# EXERCISE INSTRUCTIONS
All lines between the one holding "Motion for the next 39" and the end of the material below, both ends included, should be restated exactly.

# DATASET EXTRACT
##############################

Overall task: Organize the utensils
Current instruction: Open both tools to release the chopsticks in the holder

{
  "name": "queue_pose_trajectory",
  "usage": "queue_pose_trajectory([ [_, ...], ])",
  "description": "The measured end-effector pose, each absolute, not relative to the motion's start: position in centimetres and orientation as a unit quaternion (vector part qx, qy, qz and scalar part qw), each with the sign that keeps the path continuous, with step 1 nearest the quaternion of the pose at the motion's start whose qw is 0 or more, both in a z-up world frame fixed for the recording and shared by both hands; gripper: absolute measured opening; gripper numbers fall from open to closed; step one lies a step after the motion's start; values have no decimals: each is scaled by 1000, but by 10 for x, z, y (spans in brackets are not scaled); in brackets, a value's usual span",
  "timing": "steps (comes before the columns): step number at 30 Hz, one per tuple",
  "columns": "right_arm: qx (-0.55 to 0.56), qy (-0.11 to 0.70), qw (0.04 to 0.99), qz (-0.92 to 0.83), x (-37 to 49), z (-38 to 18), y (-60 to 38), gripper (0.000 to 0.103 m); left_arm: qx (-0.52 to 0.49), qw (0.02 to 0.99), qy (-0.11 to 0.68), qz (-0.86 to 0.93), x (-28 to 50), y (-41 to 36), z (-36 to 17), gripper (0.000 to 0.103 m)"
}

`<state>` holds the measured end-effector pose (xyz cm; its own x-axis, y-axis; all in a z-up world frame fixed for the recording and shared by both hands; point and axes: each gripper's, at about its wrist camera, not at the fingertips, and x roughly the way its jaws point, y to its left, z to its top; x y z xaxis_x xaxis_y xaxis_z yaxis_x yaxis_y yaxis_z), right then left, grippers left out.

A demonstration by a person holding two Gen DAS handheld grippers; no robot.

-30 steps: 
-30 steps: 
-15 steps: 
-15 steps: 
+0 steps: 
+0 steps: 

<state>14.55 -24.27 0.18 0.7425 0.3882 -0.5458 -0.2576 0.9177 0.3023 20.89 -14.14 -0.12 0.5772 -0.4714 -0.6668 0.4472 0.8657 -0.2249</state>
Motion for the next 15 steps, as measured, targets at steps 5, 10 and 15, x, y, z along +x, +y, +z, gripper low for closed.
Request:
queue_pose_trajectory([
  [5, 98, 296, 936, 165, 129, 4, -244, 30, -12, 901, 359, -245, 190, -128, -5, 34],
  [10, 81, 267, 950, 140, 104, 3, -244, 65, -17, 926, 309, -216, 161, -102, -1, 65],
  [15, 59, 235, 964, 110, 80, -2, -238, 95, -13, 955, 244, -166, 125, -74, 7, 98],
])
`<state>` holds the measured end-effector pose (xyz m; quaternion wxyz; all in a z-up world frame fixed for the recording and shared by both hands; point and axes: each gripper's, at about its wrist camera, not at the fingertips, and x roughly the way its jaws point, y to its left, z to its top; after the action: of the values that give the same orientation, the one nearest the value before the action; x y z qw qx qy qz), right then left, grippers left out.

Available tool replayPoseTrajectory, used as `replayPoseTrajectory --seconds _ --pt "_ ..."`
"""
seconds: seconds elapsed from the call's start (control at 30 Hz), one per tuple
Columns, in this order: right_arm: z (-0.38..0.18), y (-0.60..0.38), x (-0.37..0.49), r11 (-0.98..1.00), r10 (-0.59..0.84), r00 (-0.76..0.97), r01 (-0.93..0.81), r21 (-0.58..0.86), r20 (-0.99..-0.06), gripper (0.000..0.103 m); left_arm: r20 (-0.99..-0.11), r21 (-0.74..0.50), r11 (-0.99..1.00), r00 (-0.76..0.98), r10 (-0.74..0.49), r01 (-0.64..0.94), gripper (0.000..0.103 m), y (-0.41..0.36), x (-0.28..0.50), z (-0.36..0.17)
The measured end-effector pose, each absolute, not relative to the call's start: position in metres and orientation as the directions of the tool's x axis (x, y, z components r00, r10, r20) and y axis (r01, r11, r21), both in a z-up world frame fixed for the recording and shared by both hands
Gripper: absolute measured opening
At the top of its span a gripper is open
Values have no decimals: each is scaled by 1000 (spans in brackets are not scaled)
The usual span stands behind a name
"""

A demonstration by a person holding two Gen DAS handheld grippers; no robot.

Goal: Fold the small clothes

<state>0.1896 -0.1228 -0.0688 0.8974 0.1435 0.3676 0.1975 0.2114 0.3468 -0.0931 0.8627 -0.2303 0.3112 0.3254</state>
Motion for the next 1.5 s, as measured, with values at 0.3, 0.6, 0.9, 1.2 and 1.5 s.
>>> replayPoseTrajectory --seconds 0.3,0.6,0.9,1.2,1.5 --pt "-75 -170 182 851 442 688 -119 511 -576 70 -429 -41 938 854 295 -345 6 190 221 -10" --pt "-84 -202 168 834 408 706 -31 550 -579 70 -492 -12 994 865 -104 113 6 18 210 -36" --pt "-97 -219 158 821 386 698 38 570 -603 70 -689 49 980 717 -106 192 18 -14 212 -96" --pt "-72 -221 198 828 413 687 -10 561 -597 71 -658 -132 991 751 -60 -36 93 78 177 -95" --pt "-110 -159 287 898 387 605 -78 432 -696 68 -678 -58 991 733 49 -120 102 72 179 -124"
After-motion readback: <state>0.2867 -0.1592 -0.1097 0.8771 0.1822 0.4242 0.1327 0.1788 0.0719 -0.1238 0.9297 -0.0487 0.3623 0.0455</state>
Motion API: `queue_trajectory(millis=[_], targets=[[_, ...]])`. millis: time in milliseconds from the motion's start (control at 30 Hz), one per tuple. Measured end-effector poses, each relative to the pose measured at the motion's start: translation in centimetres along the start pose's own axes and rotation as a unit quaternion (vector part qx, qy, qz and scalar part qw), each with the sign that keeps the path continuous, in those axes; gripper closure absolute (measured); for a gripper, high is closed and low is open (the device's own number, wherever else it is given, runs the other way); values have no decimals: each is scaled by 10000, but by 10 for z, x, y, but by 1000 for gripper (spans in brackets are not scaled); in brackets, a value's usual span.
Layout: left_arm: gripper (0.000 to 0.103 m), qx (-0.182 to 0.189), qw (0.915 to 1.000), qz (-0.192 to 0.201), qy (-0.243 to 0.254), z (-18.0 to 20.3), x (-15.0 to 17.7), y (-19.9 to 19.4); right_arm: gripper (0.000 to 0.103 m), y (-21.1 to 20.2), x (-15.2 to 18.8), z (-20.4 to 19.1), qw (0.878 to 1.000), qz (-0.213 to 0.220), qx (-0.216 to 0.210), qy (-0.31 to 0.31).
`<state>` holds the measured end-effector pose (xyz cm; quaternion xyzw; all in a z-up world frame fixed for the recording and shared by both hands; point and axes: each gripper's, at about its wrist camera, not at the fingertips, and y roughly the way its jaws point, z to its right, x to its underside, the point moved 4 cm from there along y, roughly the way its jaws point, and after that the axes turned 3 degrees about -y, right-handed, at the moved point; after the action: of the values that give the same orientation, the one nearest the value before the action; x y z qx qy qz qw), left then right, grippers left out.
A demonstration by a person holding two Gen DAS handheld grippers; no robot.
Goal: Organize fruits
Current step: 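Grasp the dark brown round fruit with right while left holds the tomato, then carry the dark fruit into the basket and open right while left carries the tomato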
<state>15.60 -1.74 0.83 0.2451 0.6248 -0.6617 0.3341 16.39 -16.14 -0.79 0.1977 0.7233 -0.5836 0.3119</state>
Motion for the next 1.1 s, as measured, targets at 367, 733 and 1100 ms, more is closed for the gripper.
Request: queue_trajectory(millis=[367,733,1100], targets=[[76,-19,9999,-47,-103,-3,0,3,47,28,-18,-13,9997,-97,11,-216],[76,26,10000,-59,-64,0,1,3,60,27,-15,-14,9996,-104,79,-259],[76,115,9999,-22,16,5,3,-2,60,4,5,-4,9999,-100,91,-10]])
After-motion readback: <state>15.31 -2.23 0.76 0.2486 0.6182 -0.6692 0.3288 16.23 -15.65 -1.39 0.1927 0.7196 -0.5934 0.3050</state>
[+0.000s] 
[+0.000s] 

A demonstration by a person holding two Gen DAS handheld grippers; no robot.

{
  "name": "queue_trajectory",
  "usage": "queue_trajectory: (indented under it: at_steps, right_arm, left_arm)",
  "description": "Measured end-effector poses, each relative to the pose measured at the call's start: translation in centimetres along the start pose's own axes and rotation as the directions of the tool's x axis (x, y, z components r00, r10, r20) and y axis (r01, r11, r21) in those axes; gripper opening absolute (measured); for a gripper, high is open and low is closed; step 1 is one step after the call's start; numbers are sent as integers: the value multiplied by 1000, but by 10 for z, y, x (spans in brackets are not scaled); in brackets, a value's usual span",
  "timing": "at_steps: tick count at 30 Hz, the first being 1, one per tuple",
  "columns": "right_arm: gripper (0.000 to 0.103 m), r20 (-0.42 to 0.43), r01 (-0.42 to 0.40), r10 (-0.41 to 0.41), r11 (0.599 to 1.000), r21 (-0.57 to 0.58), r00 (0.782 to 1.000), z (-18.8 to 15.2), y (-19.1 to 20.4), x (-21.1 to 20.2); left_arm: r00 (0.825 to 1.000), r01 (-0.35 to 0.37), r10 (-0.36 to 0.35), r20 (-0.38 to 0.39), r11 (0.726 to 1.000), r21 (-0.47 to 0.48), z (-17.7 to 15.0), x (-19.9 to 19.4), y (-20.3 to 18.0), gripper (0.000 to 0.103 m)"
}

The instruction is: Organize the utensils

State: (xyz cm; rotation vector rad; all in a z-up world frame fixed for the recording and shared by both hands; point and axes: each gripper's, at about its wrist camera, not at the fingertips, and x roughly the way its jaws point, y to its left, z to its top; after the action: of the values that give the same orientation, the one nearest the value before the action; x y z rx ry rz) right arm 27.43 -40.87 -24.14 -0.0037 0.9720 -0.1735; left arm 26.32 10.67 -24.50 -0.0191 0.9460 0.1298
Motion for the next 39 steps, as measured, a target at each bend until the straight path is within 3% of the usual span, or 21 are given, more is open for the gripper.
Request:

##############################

# ANSWER SPACE
Motion for the next 39 steps, as measured, a target at each bend until the straight path is within 3% of the usual span, or 21 are given, more is open for the gripper.
Request:

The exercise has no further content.